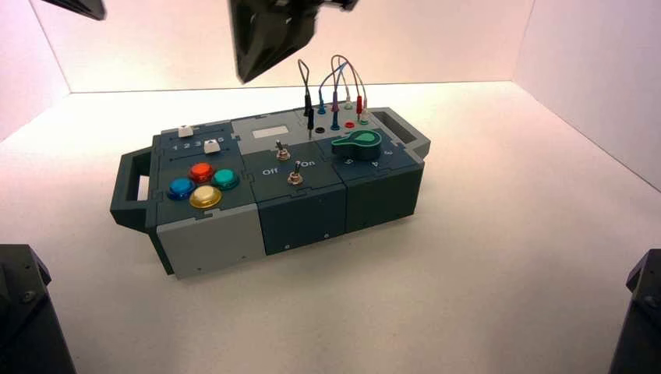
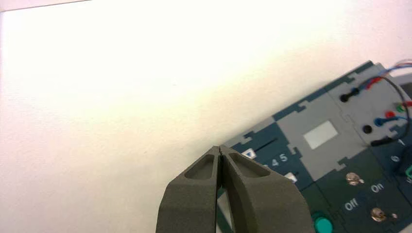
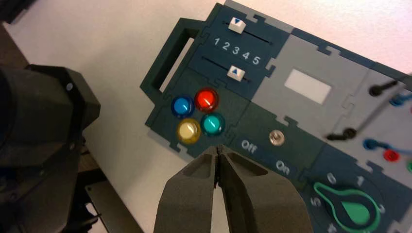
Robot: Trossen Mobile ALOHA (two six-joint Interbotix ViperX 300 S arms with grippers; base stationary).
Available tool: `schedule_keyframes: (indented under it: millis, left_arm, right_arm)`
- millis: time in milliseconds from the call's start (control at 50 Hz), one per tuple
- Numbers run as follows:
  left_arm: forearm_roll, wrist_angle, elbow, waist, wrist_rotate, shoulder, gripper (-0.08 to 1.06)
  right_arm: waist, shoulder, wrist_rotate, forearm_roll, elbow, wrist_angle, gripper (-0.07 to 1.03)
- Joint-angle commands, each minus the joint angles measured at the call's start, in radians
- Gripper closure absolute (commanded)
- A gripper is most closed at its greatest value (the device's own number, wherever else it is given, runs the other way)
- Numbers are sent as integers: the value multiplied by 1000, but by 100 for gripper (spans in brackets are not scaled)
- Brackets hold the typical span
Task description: Move the bottom slider to position 5.
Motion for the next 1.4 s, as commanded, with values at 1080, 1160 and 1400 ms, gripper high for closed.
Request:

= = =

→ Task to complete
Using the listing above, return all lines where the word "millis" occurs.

→ Exercise result
Available tool: `schedule_keyframes: (indented under it: millis, left_arm, right_arm)`
- millis: time in milliseconds from the call's start (control at 50 Hz), one per tuple

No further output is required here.